Türkiye'nin en iyi haber sitesi
EMRE AKÖZ

Bunca ölü ve yaralı yetmemiş, daha da fazlasını istiyorlar

Birinci Dünya Savaşı en saçma savaşlardan biridir. Çünkü siper savaşıdır. Düşman ordular arasındaki mesafe on metreye dek inmiştir.
Çanakkale Savaşı hakkında anlatılan hikâyeler doğrudur: İngilizler siperden sipere sigara atmış, bizimkiler de kutu reçelle karşılık vermiştir.
Birinci Dünya Savaşı başladığında herkes aynı şeyi söylüyordu: Birkaç ayda biter, en fazla bir yıl sürer.
Ancak dönemin askeri teknolojisi, siper savaşını kırmaya yetmiyordu.
Koca koca ordular hiç ilerlemeden inanılmaz kayıplar verdi.
Bir taraf siperden çıkıp hücuma geçtiğinde, karşı taraf (eskiden mitralyöz denilen) makineli tüfeklerle saldıranları biçiyordu.
Erich Maria Remarque, 'Batı Cephesinde Yeni Bir Şey Yok' adlı etkileyici kitabında işte bu savaşın dehşetini ve anlamsızlığını çok güzel anlatır. (Romandan hareketle çekilen filmler de fena değildir.)
Hele tekrarlanan bir sahne vardır ki müthiş dramatiktir.
1914 yılında Alman gençleri, milliyetçi öğretmenlerinin (Profesör Kantorek) ateşli konuşmalarına kanarak, kendilerinden emin, güle oynaya savaşa giderler.
Savaşta bir kısmı ölecek, bir kısmı ciddi biçimde sakat kalacaktır.
Üstelik bu kayıplar bir işe de yaramaz, çünkü savaşı Almanya kaybetmiştir.
Yıllar sonra cepheden kasabasına dönen asker, Herr Kantorek'in hiçbir şey olmamış gibi aynı ateşli nutukları attığını görür.
Tek fark, onu dinleyecek delikanlı kalmadığı için, karşısındaki öğrencilerin neredeyse çocuk yaşta olmasıdır.

***

Sonuncu sözde Kürt başkaldırısı, 1984'te et ve kana büründüğünde hafife alınmıştı.
Ne yani üç beş asi, koskoca bir orduya karşı direnecek miydi?

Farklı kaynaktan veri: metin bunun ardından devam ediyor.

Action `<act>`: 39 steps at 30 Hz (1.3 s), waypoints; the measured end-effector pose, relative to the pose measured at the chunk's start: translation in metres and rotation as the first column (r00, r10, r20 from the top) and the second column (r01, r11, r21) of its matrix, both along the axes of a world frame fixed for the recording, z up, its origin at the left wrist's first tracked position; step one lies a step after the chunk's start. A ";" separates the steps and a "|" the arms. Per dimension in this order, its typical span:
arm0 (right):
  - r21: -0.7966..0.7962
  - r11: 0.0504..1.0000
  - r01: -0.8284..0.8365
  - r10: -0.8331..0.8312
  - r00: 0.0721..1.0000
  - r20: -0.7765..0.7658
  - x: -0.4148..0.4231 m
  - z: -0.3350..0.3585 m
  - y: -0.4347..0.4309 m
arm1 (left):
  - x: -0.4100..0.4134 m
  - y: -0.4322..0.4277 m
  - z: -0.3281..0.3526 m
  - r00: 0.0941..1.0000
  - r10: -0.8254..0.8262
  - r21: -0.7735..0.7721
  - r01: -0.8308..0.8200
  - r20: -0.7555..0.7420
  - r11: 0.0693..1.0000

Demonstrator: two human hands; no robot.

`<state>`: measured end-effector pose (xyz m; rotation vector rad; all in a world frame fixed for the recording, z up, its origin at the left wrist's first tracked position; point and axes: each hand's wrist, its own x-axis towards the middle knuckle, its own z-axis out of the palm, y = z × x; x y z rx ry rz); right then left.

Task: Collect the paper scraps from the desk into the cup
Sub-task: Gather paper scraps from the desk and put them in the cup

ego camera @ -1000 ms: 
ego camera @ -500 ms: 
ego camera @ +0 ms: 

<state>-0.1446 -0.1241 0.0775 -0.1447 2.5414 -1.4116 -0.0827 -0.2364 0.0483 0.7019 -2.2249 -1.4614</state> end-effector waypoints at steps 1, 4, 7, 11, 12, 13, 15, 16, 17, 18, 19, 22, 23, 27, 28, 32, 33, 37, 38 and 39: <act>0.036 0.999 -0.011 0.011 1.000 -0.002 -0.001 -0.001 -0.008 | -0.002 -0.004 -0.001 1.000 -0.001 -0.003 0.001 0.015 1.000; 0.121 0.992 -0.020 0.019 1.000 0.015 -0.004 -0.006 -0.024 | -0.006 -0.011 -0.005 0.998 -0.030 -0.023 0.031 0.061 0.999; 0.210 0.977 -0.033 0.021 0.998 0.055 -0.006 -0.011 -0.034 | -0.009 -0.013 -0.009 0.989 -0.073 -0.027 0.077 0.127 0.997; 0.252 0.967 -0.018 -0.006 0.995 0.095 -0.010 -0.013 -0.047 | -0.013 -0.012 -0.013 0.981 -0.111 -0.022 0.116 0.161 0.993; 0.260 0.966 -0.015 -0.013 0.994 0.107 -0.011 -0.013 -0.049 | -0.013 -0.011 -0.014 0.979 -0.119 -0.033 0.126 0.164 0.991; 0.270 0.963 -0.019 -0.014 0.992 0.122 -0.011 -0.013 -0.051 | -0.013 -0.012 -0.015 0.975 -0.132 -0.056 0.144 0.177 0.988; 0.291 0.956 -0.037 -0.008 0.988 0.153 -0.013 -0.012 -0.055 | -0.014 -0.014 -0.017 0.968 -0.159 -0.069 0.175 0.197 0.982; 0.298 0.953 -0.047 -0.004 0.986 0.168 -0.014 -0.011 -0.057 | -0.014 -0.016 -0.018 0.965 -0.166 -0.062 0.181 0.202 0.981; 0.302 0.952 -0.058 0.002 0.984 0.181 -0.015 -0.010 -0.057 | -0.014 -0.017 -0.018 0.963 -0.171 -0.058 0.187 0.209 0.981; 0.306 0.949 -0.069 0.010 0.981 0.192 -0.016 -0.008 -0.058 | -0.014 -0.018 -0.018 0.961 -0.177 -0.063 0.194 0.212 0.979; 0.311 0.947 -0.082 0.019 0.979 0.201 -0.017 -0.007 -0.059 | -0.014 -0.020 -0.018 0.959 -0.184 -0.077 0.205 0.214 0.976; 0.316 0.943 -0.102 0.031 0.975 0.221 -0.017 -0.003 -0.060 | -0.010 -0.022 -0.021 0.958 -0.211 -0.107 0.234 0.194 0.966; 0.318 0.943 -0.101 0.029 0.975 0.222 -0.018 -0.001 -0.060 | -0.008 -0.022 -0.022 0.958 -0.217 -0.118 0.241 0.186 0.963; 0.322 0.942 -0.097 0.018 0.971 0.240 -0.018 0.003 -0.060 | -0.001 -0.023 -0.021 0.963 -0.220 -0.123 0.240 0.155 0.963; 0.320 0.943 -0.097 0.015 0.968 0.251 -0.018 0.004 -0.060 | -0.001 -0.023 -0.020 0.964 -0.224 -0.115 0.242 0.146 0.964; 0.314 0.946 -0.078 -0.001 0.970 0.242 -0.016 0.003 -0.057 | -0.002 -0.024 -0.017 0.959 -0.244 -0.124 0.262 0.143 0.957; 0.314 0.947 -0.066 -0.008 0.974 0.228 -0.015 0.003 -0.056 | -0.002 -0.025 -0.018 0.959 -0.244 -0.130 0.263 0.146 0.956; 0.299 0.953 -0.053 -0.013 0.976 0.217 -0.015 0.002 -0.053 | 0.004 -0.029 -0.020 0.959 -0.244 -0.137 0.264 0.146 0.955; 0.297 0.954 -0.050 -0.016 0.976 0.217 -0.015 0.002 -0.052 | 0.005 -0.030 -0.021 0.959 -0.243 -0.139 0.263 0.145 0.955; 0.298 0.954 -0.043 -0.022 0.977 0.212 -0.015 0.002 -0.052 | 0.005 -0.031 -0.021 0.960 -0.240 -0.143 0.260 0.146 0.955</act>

Bu mümkün değildi. En kısa zamanda isyan bastırılırdı.
Ne tahmin ama! Sözde isyan 25 yılını doldurdu. Hem de sözde liderleri 10 yıldır hapiste olmasına rağmen.
Sözde Kürt isyanı elbette bazı devletlerden yardım gördü. Bunu zaten biliyoruz.
Ancak önemli olan sözde başkaldırının toplumdan aldığı sözde destekti. Kürt delikanlıları dağa çıkıp sözde gerilla oldular.
Örgüt, lider, kadro, gaye, halk desteği... Hepsi sözdeydi. Ölüler hariç!
Sözde isyanın gerçek bilançosu 40 bin candı.
Emekli general Osman Pamukoğlu'nun ifadesiyle, 'Türk tarafının şehit sayısı Kurtuluş Savaşı'nda verilen 10 bin şehide yaklaşmıştı.'
***

MHP lideri Devlet Bahçeli, açılım sürecini eleştirirken güzel söylemiş:
'Mücadele dönemi bitmiş, müzakere dönemi başlamıştır...'
Lafa takla attırmak gereksiz!
Evet, aynen öyle oluyor.
Başka alternatif var mı ki?
Ya savaşacaksın ya da konuşa konuşa çözüm arayacaksın.
Dört yıl Profesör Kantorek'in ders almasına yetmemişti.
O da bir şey mi? Maşallah bizimkiler 25 yıla karşın tınmıyor.
Onlar da Profesör Kantorek gibi savaş nutukları atıyor.
Dağda gözünü, kolunu, bacağını kaybedenler, akıllarını oynatanlar kendileri değil ki.
Nasıl olsa oralarda; Mehmetler, Memetler, Memolar, Maholar ölüyor.
Eh, dağı taşı bombalayan uçakların benzin parasını veren de halk olduğuna göre, mesele kalmıyor. "İcabında biz 50 yıl dağda dolaşırız" diyorsun, "hainlere" sövüp ardından da bir 'Ne mutlu' patlatıyorsun. Ve alkış!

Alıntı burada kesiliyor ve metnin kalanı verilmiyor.